- Action item
Nothing outside the range is wanted. Repeat exactly the lines below from the one with "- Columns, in" through the one with "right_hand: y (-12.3".

Start of Provided information

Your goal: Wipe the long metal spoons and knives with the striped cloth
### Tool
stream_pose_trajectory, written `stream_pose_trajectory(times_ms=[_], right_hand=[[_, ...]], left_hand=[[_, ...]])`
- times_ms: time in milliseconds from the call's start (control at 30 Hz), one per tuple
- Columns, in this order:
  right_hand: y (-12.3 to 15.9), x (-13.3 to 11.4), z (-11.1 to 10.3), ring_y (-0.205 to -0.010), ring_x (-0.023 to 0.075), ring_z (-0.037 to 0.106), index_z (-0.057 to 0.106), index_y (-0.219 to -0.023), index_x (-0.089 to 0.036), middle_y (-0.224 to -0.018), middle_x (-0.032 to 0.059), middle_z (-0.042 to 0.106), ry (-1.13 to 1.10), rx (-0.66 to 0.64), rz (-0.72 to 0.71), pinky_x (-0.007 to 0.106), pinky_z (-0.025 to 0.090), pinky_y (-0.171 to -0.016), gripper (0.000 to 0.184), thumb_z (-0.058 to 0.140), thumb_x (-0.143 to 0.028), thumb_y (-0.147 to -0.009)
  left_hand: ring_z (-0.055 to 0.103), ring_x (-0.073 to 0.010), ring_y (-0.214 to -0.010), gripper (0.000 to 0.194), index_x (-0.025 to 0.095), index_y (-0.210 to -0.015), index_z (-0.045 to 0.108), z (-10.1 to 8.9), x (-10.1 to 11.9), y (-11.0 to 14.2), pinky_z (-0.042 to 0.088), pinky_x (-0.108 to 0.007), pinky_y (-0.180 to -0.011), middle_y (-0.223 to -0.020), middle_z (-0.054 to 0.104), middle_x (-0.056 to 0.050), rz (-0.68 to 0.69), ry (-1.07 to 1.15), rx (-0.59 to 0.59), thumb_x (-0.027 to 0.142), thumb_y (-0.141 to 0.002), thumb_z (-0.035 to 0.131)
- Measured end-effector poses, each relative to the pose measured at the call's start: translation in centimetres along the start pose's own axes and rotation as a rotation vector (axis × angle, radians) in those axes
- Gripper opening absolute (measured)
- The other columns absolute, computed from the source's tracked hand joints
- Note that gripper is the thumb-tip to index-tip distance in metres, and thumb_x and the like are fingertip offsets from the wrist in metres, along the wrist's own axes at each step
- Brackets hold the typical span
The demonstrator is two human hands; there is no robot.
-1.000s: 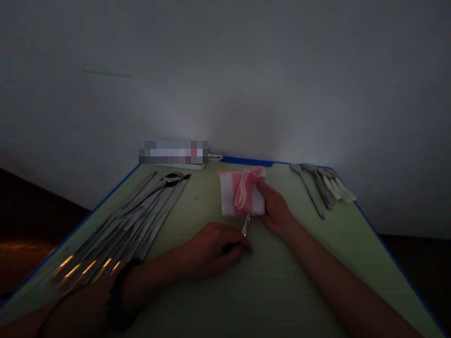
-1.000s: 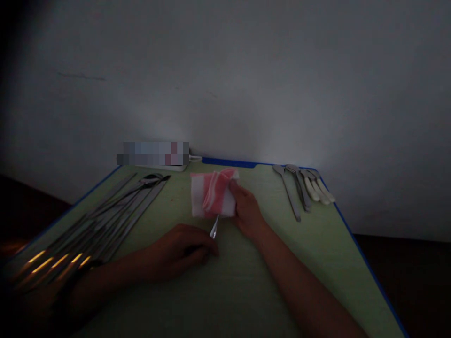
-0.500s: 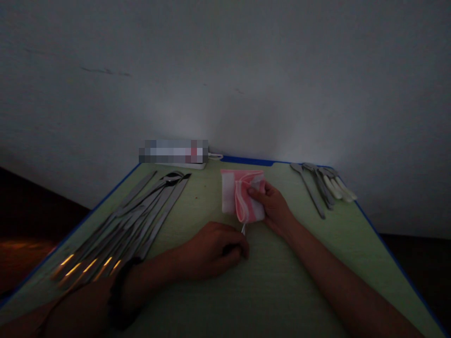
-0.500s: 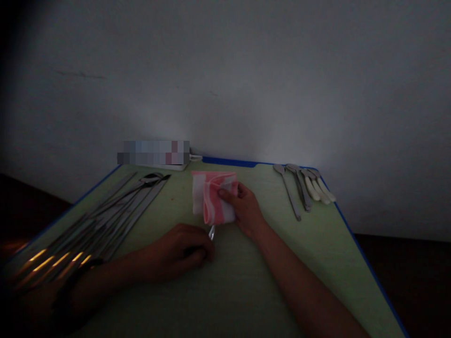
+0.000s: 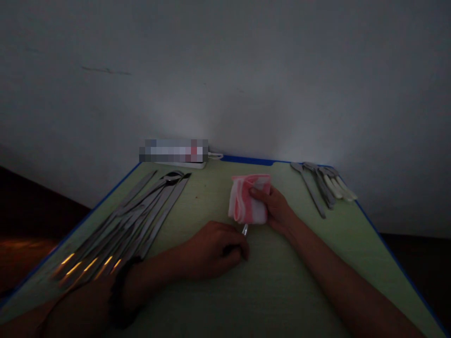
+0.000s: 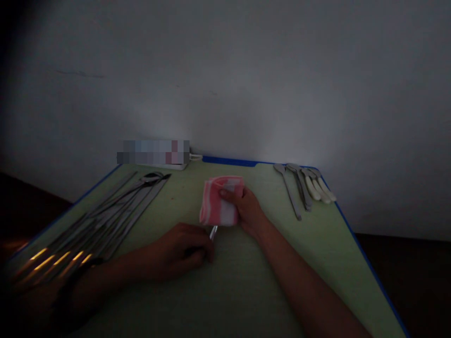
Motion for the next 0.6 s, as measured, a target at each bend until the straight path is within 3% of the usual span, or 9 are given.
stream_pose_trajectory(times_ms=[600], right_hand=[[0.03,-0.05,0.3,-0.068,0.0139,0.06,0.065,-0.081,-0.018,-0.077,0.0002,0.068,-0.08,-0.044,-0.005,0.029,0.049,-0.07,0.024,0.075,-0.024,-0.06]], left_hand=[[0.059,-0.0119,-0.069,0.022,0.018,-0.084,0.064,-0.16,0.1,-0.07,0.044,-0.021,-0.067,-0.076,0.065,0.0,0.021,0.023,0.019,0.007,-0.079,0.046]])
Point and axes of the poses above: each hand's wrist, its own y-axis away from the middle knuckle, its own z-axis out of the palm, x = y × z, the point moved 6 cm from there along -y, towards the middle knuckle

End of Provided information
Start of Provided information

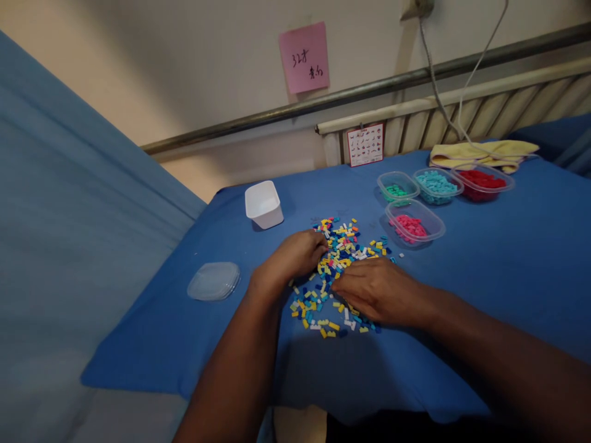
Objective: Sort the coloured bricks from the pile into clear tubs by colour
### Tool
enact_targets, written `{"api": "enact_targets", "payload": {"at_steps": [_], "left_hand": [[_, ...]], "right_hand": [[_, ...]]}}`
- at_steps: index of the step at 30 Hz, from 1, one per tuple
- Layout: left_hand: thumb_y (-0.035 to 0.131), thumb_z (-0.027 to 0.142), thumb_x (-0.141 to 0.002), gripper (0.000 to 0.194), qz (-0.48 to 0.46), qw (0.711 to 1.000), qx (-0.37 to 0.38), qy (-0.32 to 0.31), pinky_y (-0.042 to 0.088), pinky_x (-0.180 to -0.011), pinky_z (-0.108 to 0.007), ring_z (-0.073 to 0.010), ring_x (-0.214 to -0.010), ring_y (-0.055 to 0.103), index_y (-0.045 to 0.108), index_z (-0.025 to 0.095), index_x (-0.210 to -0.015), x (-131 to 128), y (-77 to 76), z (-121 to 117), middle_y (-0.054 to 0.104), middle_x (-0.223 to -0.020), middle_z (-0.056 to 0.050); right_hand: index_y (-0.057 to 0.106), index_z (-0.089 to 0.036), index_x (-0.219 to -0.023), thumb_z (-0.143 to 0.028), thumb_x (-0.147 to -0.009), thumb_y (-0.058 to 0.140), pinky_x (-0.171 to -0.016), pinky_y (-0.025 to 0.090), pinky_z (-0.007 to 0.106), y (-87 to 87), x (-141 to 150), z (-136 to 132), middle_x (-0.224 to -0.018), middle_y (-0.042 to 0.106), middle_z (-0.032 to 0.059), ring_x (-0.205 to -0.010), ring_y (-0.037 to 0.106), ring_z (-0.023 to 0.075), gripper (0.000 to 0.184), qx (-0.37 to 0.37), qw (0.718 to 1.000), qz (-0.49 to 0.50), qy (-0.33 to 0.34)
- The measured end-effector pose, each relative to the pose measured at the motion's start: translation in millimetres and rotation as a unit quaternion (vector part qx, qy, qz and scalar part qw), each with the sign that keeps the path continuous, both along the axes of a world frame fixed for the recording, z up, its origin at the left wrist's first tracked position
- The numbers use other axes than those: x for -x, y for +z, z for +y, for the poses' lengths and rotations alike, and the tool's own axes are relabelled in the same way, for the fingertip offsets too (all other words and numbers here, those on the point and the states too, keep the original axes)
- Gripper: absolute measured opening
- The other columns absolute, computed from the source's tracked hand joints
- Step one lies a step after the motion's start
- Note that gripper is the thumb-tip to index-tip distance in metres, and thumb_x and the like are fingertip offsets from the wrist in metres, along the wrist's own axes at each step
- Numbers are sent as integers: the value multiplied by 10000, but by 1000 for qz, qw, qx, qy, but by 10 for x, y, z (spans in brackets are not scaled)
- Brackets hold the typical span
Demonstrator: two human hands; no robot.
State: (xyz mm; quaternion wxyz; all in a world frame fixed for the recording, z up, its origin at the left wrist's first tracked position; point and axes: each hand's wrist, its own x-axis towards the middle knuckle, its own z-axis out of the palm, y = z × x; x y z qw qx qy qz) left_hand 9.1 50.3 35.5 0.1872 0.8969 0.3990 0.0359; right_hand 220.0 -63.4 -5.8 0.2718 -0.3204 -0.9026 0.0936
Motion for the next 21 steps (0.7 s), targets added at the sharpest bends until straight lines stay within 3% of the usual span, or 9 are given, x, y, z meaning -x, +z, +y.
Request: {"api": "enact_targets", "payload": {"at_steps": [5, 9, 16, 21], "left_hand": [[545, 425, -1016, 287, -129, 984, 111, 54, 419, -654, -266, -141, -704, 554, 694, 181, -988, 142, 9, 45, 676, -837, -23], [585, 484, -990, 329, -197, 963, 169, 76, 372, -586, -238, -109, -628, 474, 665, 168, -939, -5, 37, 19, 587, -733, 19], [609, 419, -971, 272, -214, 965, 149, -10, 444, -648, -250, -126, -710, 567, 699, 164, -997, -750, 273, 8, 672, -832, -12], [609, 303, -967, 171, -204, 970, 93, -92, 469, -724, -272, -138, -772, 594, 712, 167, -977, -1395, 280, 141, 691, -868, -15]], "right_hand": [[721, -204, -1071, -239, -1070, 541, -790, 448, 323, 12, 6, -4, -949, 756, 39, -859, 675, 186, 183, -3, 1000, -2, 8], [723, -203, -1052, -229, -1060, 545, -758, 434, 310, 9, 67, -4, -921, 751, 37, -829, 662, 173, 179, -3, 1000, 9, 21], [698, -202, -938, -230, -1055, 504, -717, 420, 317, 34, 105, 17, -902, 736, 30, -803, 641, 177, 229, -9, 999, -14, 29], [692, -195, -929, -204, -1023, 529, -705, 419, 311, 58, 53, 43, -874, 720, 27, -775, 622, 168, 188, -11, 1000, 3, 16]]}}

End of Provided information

- Solution
- Columns, in this order:
  right_hand: y (-12.3 to 15.9), x (-13.3 to 11.4), z (-11.1 to 10.3), ring_y (-0.205 to -0.010), ring_x (-0.023 to 0.075), ring_z (-0.037 to 0.106), index_z (-0.057 to 0.106), index_y (-0.219 to -0.023), index_x (-0.089 to 0.036), middle_y (-0.224 to -0.018), middle_x (-0.032 to 0.059), middle_z (-0.042 to 0.106), ry (-1.13 to 1.10), rx (-0.66 to 0.64), rz (-0.72 to 0.71), pinky_x (-0.007 to 0.106), pinky_z (-0.025 to 0.090), pinky_y (-0.171 to -0.016), gripper (0.000 to 0.184), thumb_z (-0.058 to 0.140), thumb_x (-0.143 to 0.028), thumb_y (-0.147 to -0.009)

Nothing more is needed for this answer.